- **ABOUT THIS TASK**:
Search the entries below for the word "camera", then copy each line in which it is found.

- **Records drawn from a dataset**:
###
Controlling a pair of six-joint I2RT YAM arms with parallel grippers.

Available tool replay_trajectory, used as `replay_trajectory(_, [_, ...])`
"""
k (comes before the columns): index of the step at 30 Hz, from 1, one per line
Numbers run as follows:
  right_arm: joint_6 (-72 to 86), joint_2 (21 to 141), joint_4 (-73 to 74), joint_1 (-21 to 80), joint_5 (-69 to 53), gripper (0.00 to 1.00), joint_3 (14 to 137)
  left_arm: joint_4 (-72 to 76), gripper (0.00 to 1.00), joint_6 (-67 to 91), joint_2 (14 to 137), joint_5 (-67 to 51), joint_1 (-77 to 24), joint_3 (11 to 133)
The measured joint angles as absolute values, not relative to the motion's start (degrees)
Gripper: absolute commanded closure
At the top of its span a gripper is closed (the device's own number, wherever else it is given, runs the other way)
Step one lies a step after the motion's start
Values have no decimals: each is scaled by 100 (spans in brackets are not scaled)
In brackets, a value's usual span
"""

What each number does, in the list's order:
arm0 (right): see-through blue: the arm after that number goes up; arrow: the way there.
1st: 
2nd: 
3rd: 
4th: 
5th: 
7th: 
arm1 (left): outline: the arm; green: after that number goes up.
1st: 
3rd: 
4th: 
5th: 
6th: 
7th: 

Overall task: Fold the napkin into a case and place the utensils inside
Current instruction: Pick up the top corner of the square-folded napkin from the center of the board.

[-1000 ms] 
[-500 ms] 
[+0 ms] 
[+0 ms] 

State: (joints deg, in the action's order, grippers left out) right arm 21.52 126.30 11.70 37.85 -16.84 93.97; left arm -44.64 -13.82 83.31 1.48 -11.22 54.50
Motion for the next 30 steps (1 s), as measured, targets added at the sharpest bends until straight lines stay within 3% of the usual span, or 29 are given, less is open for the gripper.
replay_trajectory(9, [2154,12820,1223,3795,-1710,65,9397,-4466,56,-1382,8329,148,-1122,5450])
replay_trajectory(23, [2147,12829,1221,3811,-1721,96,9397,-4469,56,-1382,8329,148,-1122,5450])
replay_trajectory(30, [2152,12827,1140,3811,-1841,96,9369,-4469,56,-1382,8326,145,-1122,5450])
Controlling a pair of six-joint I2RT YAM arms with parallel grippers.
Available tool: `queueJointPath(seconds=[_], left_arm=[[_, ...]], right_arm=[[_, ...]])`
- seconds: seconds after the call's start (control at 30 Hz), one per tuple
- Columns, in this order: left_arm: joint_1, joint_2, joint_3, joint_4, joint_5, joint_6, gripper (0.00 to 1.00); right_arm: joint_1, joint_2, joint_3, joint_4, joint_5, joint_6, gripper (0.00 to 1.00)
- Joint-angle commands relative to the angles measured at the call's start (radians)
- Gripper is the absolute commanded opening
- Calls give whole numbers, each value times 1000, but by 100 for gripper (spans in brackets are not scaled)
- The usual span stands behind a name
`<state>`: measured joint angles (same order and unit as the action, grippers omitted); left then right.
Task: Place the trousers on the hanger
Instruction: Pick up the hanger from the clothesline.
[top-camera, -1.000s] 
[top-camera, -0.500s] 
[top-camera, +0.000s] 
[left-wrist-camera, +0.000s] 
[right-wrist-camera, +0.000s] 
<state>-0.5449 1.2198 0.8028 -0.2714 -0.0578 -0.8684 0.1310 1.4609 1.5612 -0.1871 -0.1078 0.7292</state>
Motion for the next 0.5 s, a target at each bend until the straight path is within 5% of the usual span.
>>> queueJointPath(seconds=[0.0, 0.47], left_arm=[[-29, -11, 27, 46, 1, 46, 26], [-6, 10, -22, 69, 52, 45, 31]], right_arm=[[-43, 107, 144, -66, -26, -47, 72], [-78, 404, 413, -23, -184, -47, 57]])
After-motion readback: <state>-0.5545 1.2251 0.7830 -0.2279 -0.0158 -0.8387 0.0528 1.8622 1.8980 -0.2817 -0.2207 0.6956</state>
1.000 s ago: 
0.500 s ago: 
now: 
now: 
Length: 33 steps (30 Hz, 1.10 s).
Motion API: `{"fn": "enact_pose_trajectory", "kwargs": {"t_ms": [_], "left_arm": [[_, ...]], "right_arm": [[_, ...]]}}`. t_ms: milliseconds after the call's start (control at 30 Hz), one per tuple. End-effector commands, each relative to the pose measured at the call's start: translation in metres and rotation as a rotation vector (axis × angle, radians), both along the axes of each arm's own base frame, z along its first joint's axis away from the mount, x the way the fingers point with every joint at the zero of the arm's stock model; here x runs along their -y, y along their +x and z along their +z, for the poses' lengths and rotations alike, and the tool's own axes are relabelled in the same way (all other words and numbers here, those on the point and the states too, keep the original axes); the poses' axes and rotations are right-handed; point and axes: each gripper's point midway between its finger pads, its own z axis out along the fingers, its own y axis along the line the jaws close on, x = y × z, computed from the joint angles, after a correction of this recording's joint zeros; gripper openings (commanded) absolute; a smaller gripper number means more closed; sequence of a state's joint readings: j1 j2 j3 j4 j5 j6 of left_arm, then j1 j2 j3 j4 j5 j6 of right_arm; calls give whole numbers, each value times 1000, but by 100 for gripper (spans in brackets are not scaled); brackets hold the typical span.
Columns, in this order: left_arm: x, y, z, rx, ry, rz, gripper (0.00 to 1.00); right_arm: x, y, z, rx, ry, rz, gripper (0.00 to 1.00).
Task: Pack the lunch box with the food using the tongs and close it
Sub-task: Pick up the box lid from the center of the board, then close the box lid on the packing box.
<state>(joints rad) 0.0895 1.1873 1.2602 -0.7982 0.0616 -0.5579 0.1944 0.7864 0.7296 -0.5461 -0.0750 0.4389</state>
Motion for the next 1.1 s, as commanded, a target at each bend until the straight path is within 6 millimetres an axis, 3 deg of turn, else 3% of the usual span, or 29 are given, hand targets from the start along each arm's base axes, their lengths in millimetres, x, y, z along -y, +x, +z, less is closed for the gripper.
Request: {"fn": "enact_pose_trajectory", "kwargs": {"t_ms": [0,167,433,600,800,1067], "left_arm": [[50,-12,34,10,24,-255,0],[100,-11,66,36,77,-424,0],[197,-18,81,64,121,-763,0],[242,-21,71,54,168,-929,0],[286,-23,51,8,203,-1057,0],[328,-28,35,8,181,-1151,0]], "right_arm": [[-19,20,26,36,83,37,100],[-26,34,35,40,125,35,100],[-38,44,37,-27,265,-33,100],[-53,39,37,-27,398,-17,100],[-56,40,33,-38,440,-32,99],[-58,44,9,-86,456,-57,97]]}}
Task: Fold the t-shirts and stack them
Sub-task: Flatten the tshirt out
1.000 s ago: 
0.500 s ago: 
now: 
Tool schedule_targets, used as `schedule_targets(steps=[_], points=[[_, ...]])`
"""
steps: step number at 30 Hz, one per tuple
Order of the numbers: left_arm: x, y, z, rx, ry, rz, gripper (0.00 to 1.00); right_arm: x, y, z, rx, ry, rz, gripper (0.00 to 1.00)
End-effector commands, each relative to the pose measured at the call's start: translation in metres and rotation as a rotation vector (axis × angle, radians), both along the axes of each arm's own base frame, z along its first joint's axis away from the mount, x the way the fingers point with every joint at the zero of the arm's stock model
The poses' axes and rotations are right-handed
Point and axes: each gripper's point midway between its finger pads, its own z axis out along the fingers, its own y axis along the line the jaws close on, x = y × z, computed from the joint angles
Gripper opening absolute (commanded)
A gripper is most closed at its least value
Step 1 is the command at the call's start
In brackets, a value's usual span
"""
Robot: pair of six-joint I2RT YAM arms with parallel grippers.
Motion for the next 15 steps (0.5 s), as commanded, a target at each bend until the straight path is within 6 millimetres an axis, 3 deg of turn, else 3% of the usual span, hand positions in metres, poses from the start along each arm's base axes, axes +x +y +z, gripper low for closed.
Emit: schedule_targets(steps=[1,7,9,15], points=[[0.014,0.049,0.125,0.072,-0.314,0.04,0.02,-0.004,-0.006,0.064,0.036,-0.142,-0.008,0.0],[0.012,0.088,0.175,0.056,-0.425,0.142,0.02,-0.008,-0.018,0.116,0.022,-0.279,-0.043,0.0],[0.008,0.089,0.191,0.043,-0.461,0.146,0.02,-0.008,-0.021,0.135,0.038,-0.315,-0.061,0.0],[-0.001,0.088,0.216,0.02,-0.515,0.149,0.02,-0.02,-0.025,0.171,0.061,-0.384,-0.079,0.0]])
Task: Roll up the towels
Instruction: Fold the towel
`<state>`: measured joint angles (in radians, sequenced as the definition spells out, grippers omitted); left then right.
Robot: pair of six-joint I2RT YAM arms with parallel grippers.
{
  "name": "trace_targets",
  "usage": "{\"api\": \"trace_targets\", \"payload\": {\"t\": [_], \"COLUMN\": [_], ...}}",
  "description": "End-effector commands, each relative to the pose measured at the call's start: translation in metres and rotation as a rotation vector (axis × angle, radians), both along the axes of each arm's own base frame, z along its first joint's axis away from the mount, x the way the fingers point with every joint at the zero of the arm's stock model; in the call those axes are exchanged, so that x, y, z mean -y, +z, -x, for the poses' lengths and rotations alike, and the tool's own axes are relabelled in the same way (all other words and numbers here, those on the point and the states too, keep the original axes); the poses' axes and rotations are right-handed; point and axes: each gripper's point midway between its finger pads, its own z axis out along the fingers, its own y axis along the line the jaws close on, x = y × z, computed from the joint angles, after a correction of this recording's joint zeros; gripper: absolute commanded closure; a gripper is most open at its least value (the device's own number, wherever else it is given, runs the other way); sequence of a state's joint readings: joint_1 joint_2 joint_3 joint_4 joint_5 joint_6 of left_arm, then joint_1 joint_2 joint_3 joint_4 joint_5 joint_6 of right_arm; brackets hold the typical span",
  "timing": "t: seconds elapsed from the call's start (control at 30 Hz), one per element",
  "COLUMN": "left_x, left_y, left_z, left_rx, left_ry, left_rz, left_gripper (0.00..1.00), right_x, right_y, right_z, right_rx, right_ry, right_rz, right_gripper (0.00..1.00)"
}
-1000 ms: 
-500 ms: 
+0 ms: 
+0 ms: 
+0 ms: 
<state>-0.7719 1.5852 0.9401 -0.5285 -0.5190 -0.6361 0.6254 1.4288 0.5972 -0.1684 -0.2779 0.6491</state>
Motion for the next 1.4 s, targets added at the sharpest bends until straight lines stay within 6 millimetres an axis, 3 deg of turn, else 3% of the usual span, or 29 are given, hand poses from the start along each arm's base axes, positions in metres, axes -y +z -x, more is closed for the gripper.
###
- **OUTPUT FOR THIS TASK**:
[top-camera, -1.000s] 
[top-camera, -0.500s] 
[top-camera, +0.000s] 
[left-wrist-camera, +0.000s] 
[right-wrist-camera, +0.000s] 

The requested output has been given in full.